The House Democratic leadership, at the suggestion of House Foreign Affairs Committee Chairman Dante B. Fascell (D-Fla.), is studying several steps that would allow Congress to keep track of events in the Persian Gulf crisis after the congressional session ends.

One element would be to include a provision in the adjournment resolution that would allow Speaker Thomas S. Foley (D-Wash.) and Sen. Robert C. Byrd (D-W. Va.), president pro tempore of the Senate, to reconvene Congress in the event of military action involving U.S. troops in the Persian Gulf, Fascell said yesterday in an interview.

If the 101st Congress adjourns without such a provision, only President Bush could call members back to Washington before the 102nd Congress organizes in January 1991.
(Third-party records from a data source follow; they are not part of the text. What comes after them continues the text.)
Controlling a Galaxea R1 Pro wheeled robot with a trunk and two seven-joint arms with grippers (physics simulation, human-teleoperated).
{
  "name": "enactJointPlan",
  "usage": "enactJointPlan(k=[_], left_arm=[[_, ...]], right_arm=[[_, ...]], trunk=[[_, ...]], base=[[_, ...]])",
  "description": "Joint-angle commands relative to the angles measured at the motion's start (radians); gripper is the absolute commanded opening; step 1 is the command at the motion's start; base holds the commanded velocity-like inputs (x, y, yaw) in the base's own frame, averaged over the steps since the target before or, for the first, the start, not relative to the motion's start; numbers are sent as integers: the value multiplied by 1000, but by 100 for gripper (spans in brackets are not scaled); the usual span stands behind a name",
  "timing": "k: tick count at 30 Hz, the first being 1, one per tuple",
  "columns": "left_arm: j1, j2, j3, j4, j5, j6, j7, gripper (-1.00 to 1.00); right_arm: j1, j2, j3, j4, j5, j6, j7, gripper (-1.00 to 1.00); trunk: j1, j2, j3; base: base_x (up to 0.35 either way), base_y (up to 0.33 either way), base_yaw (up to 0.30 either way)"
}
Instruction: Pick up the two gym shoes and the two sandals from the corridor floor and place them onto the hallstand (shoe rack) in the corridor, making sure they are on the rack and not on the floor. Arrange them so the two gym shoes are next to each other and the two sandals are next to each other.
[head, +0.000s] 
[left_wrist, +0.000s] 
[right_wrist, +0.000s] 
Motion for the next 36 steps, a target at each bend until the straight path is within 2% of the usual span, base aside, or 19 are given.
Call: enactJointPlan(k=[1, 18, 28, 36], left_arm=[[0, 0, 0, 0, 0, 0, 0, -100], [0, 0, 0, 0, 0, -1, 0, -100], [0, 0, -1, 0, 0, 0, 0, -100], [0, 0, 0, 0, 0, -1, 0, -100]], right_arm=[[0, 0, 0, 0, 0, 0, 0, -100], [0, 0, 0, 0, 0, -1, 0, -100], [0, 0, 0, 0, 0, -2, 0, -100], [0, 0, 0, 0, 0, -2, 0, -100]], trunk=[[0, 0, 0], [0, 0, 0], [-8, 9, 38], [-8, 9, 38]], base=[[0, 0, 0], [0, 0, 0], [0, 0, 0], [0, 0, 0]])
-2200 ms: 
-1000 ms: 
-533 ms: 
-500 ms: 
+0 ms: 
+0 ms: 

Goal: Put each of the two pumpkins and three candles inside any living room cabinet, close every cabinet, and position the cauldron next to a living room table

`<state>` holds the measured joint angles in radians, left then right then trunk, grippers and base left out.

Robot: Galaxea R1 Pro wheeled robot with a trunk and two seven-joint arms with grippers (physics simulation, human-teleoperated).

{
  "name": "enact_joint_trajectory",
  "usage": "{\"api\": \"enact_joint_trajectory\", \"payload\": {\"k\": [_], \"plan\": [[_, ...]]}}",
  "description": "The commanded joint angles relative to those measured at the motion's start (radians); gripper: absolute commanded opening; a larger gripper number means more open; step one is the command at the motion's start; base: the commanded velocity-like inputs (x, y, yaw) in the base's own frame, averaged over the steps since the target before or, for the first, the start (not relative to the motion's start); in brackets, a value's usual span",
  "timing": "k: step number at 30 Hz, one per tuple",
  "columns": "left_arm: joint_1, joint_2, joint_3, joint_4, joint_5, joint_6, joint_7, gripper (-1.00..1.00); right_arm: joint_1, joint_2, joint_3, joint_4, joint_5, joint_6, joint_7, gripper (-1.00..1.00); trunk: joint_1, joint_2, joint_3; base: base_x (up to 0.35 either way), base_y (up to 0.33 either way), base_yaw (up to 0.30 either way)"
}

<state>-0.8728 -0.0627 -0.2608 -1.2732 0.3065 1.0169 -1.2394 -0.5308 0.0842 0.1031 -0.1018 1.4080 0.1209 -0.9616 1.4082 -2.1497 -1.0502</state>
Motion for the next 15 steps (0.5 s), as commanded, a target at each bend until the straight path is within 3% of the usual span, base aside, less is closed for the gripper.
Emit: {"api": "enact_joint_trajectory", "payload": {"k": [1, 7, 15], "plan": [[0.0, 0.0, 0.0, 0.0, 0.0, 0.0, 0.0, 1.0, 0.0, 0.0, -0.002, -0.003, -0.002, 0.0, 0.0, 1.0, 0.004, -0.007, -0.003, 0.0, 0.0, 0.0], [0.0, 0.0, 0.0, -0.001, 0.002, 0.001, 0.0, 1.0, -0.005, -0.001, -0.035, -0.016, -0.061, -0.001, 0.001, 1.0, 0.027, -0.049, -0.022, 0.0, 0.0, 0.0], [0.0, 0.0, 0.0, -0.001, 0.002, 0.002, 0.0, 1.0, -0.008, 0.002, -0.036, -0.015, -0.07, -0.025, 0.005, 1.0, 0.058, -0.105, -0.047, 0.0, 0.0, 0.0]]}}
"Congress should retain the right in either recess or adjournment to come back in because of the situation in the Middle East and not leave it up to the president," Fascell said.

Fascell called the move "a precaution, but common sense," adding he hoped it would "level off some of the unfair speculation that {the Bush administration} would not allow anything to happen until Congress leaves town."
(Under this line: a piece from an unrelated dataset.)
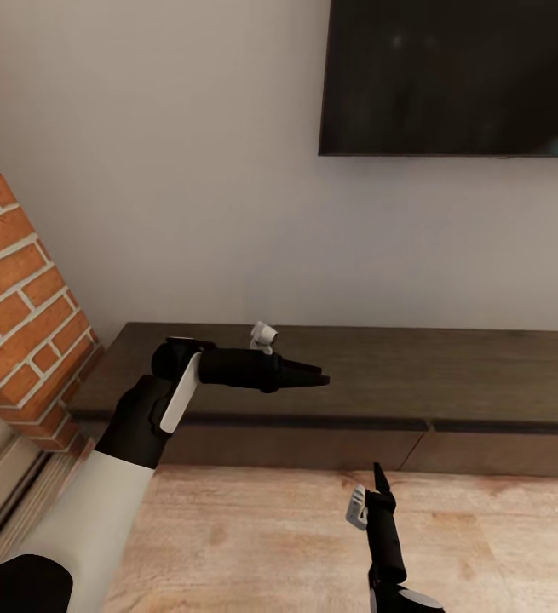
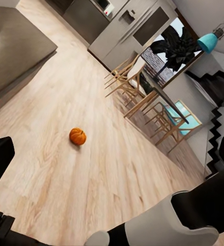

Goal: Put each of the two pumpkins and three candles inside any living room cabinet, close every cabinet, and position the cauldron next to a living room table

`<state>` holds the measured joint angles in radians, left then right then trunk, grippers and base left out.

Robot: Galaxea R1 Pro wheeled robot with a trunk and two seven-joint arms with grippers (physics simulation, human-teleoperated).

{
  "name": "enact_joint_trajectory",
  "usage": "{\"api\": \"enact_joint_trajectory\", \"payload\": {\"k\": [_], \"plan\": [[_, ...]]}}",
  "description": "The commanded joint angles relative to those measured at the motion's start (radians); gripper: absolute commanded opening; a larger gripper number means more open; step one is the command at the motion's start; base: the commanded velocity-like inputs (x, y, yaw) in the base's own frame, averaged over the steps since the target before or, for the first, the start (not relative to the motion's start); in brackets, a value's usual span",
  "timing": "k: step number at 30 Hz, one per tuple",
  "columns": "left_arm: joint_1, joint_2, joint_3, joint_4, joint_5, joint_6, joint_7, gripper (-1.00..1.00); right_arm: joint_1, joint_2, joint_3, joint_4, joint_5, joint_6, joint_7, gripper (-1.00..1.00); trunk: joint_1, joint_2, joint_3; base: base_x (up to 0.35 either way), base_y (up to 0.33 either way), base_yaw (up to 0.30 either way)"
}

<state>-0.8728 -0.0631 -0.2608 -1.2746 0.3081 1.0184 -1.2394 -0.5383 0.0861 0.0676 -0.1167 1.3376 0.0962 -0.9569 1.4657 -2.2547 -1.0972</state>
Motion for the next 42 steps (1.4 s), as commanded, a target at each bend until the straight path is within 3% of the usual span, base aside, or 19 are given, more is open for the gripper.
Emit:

Another step being pushed by Fascell, which has been discussed in the Senate, would be the creation of an informal bipartisan group of House and Senate leaders available for regular consultation during adjournment with Bush and his aides.

"Without getting too formal about it," Fascell said, "at this time with these important events in the Middle East, it would be useful if this group holds itself available, if it is not necessary to call Congress back."

Fascell and other key House members already have had some private consultations on the Persian Gulf with the president, according to House sources.

"With Bush we have had consultation," Fascell said. "Not always enough, but there is the question of how to do this without destroying {the president's} flexibility."

Fascell added that "a consultative group can work if you start out far enough in advance."

His hope, Fascell said, was that an informal group could be announced jointly by Congress and the White House, "without placing the president in a difficult position."

Foley is sympathetic to these moves, but has not had time to study them, according to an aide. House Minority Leader Robert H. Michel (R-Ill.) is "aware of the proposals," an aide said, "but he has not yet been consulted."

Rep. Peter A. DeFazio (D-Ore.) has circulated a letter among his Democratic colleagues asking Foley to support the move to have Congress reconvened in the event that U.S. forces attack or are attacked in the Persian Gulf.

Saying that Bush has been talking to some members of Congress about the possible use of force, DeFazio said yesterday in a statement, "Asking for the opinions of a few members of Congress does not fulfill the requirements of the Constitution."

DeFazio was the only House member to speak out against a recent amendment brought to the floor by Fascell that supported Bush's actions in the Persian Gulf. Fascell is one of 40 Democrats who have signed DeFazio's letter.